PandémiePour les médias chinois, le Covid n’est plus si grave
Après l’annonce d’un allégement des restrictions anti-pandémie, les quotidiens d’État chinois retournent leur veste. Leur nouveau mot d’ordre: il n’y a pas de quoi avoir aussi peur du virus.
Récemment encore, le Covid était décrit comme une maladie très dangereuse dans les médias chinois, qui critiquaient la gestion chaotique de la pandémie à l’étranger. Mais alors que la Chine semble amorcer sa sortie du «zéro Covid», soudain tout semble moins grave. «Ne soyez pas trop terrifiés, mais prenez aussi quelques précautions» contre le virus, a lancé ces derniers jours à ses lecteurs le «Beijing Youth Daily», quotidien d’État de la capitale, en publiant des témoignages de convalescents.
Depuis presque trois ans, Pékin applique une stricte politique sanitaire impliquant confinements à répétition et tests PCR devenus quasi quotidiens. Mais la colère populaire pousse désormais les autorités à alléger ces mesures. Cela s’accompagne d’un message officiel qui se veut plus rassurant sur la dangerosité du virus, le président chinois Xi Jinping reconnaissant lui-même que le pays peut désormais s’autoriser «plus de souplesse».
Propagande officielle
Le variant Omicron «n’a rien à voir avec le variant Delta de l’an dernier», assure le professeur de médecine Chong Yutian, de Canton, dans un article publié par le «China Youth Daily». «Après une infection au variant Omicron, la grande majorité des personnes n’auront aucun symptôme ou très légers, et très peu en auront de sévères, c’est déjà largement connu», ajoute-t-il.
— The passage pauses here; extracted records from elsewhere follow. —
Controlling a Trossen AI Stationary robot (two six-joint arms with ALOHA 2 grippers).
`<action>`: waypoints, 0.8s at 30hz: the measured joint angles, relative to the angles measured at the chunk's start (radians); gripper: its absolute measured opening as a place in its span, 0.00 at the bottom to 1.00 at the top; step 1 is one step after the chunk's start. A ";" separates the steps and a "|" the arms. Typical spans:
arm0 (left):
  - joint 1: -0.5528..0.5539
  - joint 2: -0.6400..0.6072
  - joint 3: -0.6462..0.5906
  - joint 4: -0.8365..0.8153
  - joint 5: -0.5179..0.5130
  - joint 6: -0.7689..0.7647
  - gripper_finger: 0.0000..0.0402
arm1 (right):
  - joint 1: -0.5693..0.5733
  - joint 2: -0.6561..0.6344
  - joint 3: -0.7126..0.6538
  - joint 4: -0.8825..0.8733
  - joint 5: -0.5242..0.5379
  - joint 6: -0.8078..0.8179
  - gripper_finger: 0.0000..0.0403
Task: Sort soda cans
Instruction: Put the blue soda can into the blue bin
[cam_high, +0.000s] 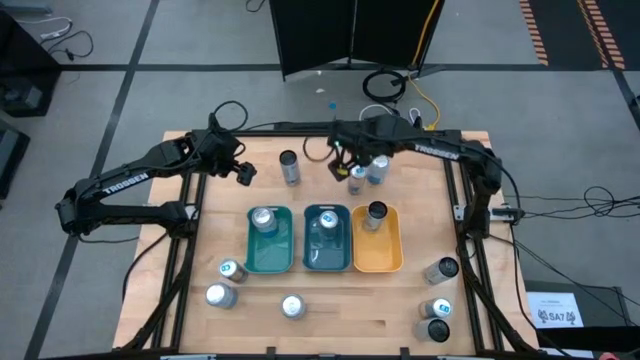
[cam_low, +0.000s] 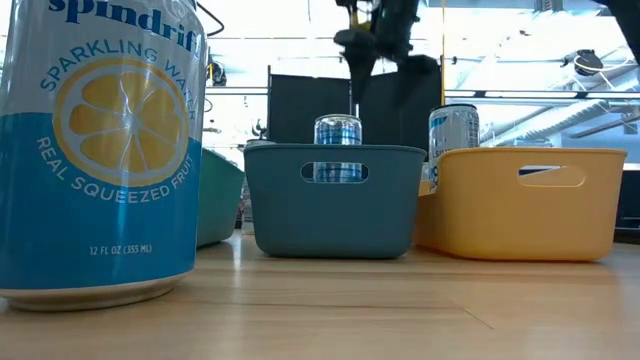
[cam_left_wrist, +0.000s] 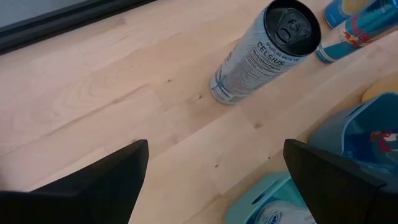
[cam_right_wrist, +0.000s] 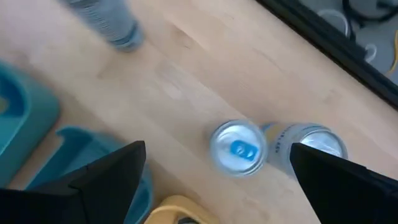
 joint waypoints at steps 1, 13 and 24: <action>0.000 0.000 0.000 0.000 0.000 0.000 0.95 | -0.017 0.005 0.000 0.000 -0.007 -0.002 0.98; 0.000 0.000 0.000 -0.001 0.000 -0.001 0.95 | -0.130 0.136 0.000 -0.059 -0.158 -0.113 0.98; 0.000 0.000 0.000 -0.003 0.000 -0.001 0.95 | -0.131 0.239 0.000 -0.134 -0.169 -0.197 0.89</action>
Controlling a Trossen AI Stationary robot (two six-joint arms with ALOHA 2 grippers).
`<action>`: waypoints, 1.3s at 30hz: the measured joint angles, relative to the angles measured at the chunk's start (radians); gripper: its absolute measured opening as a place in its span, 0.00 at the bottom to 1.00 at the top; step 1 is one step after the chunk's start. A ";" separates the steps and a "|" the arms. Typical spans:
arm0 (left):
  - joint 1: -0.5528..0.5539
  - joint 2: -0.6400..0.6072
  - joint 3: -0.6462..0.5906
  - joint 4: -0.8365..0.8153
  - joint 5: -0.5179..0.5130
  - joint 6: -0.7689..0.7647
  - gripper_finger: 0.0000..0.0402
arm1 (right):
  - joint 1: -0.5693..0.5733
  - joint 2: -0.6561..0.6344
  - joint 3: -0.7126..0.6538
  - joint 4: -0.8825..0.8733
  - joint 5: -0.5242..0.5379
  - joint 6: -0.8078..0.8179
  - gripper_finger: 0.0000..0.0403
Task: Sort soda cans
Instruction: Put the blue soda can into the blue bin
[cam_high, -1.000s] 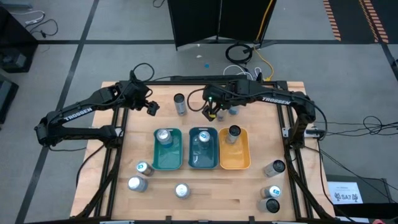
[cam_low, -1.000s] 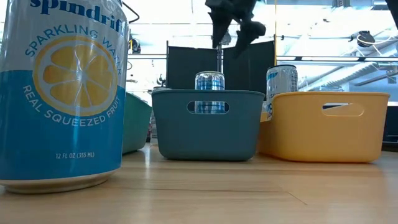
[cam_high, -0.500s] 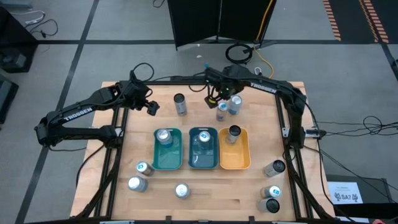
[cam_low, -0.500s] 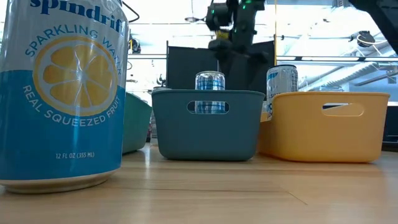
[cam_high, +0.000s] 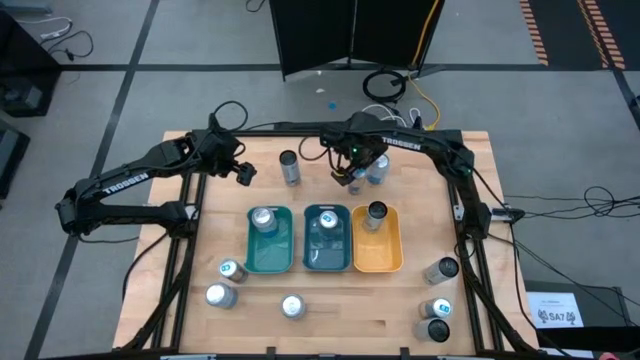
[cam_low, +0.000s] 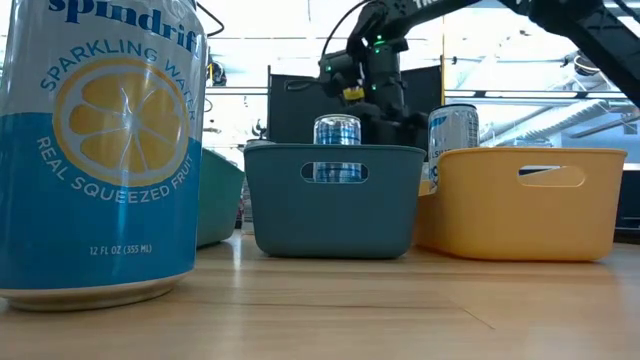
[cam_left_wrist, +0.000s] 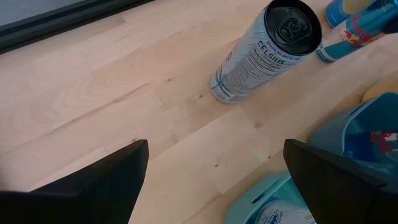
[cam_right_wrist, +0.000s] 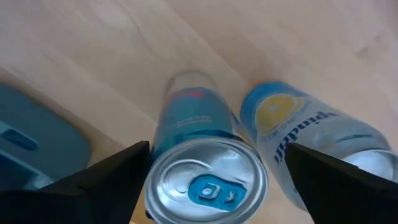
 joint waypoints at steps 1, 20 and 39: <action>0.000 0.000 0.000 0.000 0.000 0.000 0.95 | 0.000 0.004 0.000 -0.003 -0.002 0.000 0.87; 0.000 0.000 0.000 0.000 0.000 -0.003 0.95 | 0.003 -0.107 0.000 -0.002 -0.014 0.005 0.54; 0.000 0.000 0.000 0.000 0.000 0.291 0.95 | 0.270 -0.464 0.001 0.310 -0.016 0.114 0.54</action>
«Il s’agit d’une sorte de propagande officielle pour préparer la population à plus d’assouplissements et donner au gouvernement les moyens de se retirer (de la politique zéro Covid)», explique Willy Lam, expert en politique chinoise basé à Hong Kong. Les médias permettent ainsi de préparer le terrain, mais aussi, si besoin, de reporter la faute sur les autorités locales, blâmées pour excès de zèle dans l’application des restrictions.
Une stratégie pour jeter la faute sur les autorités locales
L’organisme chargé de la réponse face au virus a prévenu, dans le «Quotidien du peuple» samedi: les fonctionnaires locaux qui en ont trop fait seront «strictement tenus pour responsables». «De nombreux responsables locaux vont être punis», prédit Willy Lam. Un premier exemple est venu samedi de la province du Hunan (centre). Un responsable local de la sécurité a été expulsé du Parti communiste et licencié pour avoir agressé un habitant lors d’une altercation liée au confinement.
Les sociétés chargées de traiter les tests sont aussi montrées du doigt, les médias d’État ayant rapporté ces derniers jours plusieurs cas d’infractions qu’elles auraient commises. Ces entreprises «seront les premières à être sacrifiées par le gouvernement», a estimé sur Twitter le blogueur politique chinois Jing Zhao, s’exprimant sous son nom de plume Michael Anti.
Le parti manie la politique de la carotte et du bâton
En faisant volte-face, le gouvernement chinois affirme agir pour le bien de la population. Le Parti communiste chinois «admet que la politique du zéro Covid a mis en péril un pilier fondamental de sa légitimité: sa promesse de fournir un niveau de vie minimum aux citoyens», analyse Diana Fu, professeure associée de sciences politiques à l’Université de Toronto. Selon elle, l’assouplissement des restrictions sanitaires fait partie de la stratégie traditionnelle du parti, qui consiste à répondre aux manifestations «par la politique de la carotte et du bâton».